At Ignite, Microsoft announced that Synced Passkeys would become available in Entra. My initial reaction to this was that it was a terrible idea. However, I’ve had some time to think about it, get out of my nerd brain and into my security practitioner brain. Long story short, I’ve had a change of heart, let’s dive in. I also caught this episode of Entra.Chat, and found it enlightening.
We Need to Look at the Whole Picture
Synced passkeys create new risk. With device-bound passkeys, you get assurance that the private key never leaves the device’s enclave, and that a trusted app (MS Authenticator) is managing the authentication activity. It feels good, intuitive to us professionals. It did indeed drive new adoption. BUT, there are some limitations to think about.

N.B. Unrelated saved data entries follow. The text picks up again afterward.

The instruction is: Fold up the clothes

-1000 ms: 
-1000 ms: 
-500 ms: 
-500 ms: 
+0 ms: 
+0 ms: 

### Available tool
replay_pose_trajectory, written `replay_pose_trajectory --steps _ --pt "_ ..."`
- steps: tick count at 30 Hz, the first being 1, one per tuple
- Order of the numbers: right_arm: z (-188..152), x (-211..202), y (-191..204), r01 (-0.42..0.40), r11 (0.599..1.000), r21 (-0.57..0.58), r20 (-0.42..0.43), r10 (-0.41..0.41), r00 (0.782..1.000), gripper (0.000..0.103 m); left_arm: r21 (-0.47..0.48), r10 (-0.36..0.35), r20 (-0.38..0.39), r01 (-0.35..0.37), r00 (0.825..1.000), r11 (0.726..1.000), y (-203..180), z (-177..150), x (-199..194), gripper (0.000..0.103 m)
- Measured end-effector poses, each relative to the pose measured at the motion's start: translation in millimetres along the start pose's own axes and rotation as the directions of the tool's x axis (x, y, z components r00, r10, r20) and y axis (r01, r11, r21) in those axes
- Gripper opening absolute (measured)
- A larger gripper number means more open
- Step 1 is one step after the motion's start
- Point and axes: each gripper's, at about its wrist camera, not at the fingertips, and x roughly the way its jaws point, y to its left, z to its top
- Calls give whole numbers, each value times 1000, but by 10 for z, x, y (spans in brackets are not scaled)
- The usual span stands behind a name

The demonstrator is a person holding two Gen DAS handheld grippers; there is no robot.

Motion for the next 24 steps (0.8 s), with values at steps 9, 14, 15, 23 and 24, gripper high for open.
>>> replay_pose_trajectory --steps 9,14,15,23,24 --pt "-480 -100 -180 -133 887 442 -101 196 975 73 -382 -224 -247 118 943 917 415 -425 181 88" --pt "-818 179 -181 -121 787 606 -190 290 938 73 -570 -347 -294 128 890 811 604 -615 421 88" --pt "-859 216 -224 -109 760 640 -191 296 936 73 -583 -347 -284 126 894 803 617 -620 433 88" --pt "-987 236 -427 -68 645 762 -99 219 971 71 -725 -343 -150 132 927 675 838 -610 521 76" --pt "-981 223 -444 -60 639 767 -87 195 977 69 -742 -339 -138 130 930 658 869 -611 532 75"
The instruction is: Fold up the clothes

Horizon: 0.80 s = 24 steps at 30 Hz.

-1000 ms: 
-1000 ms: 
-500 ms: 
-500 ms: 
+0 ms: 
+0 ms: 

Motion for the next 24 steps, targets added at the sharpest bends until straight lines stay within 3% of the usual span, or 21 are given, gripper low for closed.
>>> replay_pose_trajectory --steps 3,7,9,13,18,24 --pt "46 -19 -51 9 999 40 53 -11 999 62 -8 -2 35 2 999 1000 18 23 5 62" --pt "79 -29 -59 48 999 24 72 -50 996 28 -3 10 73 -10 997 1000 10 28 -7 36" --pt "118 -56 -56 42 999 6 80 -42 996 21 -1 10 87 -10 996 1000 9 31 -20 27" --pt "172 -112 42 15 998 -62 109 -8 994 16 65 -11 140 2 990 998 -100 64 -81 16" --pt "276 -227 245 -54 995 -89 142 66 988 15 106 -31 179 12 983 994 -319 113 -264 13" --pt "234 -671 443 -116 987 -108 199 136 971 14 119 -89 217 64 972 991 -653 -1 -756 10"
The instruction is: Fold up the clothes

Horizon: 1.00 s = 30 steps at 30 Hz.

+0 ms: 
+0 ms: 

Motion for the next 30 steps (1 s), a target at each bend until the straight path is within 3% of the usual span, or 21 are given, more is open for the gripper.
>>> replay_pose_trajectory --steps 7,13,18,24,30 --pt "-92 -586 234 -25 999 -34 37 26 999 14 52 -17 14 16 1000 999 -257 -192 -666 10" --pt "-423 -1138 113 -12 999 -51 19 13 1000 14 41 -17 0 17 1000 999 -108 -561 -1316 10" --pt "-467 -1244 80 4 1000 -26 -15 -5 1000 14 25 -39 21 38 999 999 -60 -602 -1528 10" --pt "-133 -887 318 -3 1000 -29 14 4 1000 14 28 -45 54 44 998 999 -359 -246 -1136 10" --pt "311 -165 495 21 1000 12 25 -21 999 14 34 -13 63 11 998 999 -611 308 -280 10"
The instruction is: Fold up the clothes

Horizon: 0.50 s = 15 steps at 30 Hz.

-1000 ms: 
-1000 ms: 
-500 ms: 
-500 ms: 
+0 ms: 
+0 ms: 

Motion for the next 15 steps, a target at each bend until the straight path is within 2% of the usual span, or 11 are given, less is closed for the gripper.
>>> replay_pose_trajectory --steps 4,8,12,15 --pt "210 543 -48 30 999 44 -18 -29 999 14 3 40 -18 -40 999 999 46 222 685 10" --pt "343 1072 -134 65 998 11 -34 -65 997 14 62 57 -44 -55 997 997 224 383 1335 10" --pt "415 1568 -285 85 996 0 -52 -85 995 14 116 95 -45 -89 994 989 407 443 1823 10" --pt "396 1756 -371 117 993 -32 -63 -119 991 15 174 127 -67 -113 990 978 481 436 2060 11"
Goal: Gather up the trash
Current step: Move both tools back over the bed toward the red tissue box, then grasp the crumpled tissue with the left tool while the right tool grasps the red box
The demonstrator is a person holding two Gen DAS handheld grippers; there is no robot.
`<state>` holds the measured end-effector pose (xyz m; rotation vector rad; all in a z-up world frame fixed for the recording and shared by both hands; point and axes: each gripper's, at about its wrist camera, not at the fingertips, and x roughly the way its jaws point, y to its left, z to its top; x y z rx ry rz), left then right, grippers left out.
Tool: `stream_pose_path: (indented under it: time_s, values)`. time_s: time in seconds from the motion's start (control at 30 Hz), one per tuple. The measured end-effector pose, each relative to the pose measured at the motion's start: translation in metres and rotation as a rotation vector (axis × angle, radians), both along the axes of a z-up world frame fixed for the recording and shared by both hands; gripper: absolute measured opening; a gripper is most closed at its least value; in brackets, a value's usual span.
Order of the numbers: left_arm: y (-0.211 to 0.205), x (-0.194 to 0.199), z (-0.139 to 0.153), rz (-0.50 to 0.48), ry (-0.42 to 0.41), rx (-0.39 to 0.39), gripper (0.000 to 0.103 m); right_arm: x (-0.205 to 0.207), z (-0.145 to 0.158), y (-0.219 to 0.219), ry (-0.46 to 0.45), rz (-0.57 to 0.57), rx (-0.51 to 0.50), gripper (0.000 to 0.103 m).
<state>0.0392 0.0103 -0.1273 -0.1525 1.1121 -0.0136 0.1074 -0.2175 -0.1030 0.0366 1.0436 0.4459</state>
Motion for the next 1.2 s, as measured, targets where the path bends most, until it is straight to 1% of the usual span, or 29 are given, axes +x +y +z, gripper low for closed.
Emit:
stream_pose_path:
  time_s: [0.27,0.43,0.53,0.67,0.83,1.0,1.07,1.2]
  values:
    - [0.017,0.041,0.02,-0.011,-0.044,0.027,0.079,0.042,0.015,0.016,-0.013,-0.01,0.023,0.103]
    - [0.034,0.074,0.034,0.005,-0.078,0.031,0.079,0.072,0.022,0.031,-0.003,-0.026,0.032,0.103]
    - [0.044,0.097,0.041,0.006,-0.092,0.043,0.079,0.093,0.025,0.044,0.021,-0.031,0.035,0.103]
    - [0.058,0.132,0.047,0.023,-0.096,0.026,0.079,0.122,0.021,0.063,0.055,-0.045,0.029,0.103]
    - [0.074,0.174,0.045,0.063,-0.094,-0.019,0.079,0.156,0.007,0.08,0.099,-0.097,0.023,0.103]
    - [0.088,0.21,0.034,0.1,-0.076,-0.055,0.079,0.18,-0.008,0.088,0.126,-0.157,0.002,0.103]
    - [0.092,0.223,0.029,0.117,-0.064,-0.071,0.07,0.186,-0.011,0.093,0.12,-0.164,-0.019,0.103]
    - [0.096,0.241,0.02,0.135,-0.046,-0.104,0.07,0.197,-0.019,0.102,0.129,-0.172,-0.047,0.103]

One of the big ideas behind Passkeys is to replace passwords. But users are users, and they want convenience. Synced passkeys impersonate the convenience of a password in a lot of ways. We’ve spent years begging people to use a password manager, it would look really bad if we said “actually don’t” with Passkeys. Alas, we need to be thinking about that element.
Additionally, there are situations where users don’t want to, and you can’t force them to, install MS Authenticator on their personal device. Yubikeys are great, but user training and inevitable loss add up quickly. Hardware tokens are best used for Tier 1 and privileged identities. So, again, we need a new way to do things.
Synced Passkeys Aren’t the Whole Picture
Passkey Profiles
Alongside this release, comes the introduction of Passkey Profiles in Entra. These profiles add significant control layers to your Passkey settings that were missing. They allow you to create multiple profiles, assigned to groups, and control the use of synced and device bound down to the AAGUID (Authenticator Attestation GUID).
This gives me far more granularity than I had before. I can have a set of policies for Tier 0/privileged users, Tier 1/VIPs, and “regular” users. This means we can “split the risk” and apply precise mitigation where it’s needed.
Other Existing Tools
In addition to the new profiles, I have tried and tested ways of managing risk. I can require compliant devices and/or mobile application management for certain workloads. I can use named locations to prevent access from unfamiliar countries. I can also implement risk-based Conditional Access to take certain remedial actions on sign-in or user risk.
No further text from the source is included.